Bumin ingetin ya, kekerasan nggak selalu menyerang fisik dan seksual aja, namun juga emosional dan psikis. Misalnya terjadi kekerasan melalui verbal yang membuat lelaki jadi rendah diri dan merasa nggak berguna dalam rumah tangga. Oh iya, korbannya nggak harus suami tapi bisa juga pada kakek, paman, kakak, atau anak laki-laki.
Kekerasan dalam rumah tangga pada lelaki nggak selalu mudah dikenali, namun bisa menjadi ancaman serius.

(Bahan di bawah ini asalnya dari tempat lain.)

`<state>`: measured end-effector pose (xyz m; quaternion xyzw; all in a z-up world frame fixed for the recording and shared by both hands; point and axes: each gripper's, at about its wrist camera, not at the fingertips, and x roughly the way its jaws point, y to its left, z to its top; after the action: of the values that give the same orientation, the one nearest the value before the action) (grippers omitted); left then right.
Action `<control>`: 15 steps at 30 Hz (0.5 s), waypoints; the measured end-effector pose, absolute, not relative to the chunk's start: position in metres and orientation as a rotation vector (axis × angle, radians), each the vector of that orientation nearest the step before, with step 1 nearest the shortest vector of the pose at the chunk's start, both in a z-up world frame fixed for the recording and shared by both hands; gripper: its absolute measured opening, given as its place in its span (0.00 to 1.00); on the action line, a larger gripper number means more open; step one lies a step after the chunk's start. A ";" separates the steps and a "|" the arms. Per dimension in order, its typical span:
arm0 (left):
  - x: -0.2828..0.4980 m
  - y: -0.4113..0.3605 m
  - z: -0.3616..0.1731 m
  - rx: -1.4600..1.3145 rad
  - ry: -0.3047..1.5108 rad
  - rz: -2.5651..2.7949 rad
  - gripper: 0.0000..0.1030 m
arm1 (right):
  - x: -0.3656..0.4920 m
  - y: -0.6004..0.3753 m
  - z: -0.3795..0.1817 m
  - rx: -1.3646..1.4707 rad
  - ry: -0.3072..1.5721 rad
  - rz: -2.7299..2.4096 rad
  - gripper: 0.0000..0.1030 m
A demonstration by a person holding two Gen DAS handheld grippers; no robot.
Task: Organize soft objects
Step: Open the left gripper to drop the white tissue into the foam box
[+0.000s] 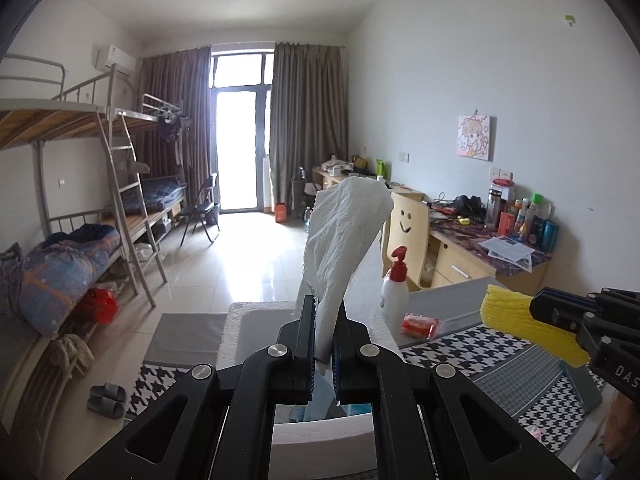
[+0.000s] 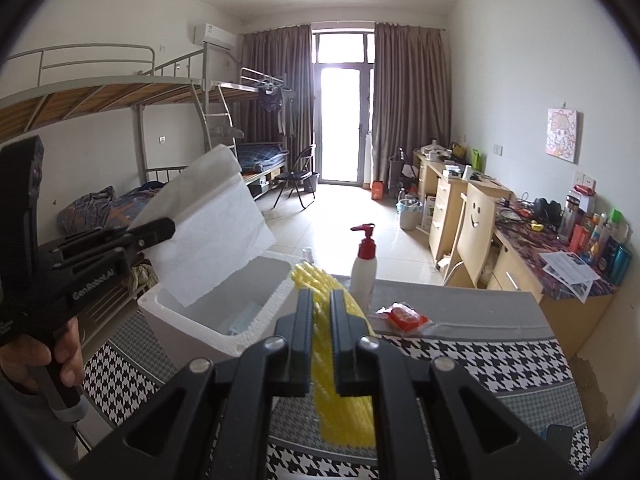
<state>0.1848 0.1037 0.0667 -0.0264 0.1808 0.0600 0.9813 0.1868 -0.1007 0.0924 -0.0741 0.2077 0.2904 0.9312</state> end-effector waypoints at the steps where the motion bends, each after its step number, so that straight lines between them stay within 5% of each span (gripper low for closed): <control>1: 0.187 0.105 0.065 -0.052 0.368 0.127 0.06 | 0.188 -0.099 0.093 -0.154 0.425 0.598 0.10; 15: 0.207 0.123 0.043 -0.078 0.474 0.204 0.06 | 0.199 -0.066 0.095 -0.199 0.435 0.622 0.10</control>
<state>0.2074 0.1229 0.0426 -0.0387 0.2344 0.1009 0.9661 0.1990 -0.0663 0.0953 -0.0968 0.2119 0.3029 0.9241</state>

Dilansir Akurat.co, berikut tanda kekerasan yang terjadi dalam rumah tangga.
- Secara verbal melecehkan, meremehkan, menghina atau mempermalukan kamu, baik kepadamu atau di depan teman, kolega, atau keluarga, atau di media sosial.

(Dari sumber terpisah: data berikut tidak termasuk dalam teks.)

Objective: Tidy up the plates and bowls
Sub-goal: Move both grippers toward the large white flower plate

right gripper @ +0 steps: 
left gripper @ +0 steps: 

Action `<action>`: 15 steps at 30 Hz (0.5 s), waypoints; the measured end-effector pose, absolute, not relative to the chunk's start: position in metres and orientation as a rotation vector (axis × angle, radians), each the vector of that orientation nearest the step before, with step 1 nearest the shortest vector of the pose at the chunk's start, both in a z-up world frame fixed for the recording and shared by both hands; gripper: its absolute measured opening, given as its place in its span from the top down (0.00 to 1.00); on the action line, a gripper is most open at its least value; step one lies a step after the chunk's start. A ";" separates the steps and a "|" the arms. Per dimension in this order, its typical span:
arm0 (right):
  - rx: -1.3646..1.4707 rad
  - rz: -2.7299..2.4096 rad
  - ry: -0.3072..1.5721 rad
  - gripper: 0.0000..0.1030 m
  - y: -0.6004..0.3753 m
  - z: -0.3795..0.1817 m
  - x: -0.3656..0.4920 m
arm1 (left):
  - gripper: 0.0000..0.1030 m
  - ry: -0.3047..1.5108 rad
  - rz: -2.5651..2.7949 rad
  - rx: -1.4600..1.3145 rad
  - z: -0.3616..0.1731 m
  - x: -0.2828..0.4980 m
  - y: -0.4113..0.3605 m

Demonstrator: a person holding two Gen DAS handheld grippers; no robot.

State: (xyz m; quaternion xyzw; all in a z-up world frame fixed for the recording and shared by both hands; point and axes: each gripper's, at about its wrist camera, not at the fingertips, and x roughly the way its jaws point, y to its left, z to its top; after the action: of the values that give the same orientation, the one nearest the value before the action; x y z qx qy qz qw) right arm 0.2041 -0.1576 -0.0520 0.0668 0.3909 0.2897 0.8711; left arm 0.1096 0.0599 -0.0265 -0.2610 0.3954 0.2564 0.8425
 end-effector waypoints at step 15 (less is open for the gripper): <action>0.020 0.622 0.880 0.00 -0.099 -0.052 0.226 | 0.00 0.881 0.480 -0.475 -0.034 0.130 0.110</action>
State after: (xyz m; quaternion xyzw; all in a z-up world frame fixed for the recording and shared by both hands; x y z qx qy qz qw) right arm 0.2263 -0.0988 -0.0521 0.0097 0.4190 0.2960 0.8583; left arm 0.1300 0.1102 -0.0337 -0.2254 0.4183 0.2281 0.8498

- Tidak mengizinkan kamu bekerja.
- Melarang kamu untuk bertemu dengan anggota keluarga atau teman.
- Mencoba mengontrol cara kamu membelanjakan uang, ke mana pergi, atau apa yang kamu kenakan.
- Bersikap cemburu atau posesif atau terus-menerus menuduh kamu tidak setia.
- Marah saat minum alkohol.
- Mencoba mengontrol apakah kamu boleh menemui penyedia layanan kesehatan.
- Mengancam dengan kekerasan atau senjata.
- Memukul, menendang, mendorong, menampar, mencekik, atau menyakiti kamu, anak-anakmu, atau hewan peliharaan.
- Memaksa kamu untuk berhubungan seks atau melakukan tindakan seksual yang bertentangan dengan keinginanmu.
- Menyalahkan kamu atas perilaku kekerasannya atau memberi tahu bahwa kamu pantas mendapatkannya.
- Membuat tuduhan palsu tentang kamu kepada teman, atasan, atau polisi, atau melakukan cara lain untuk memanipulasi dan mengisolasi kamu.
Parents, yuk mulai dari sekarang kita harus paham dan sadari bahwa lelaki juga bisa menjadi kekerasan seksual. Itu bukan berarti kita meragukan kejantanan atau maskulinitasnya, nggak semua lelaki mau membalas kekerasan yang dilakukan orang terdekatnya.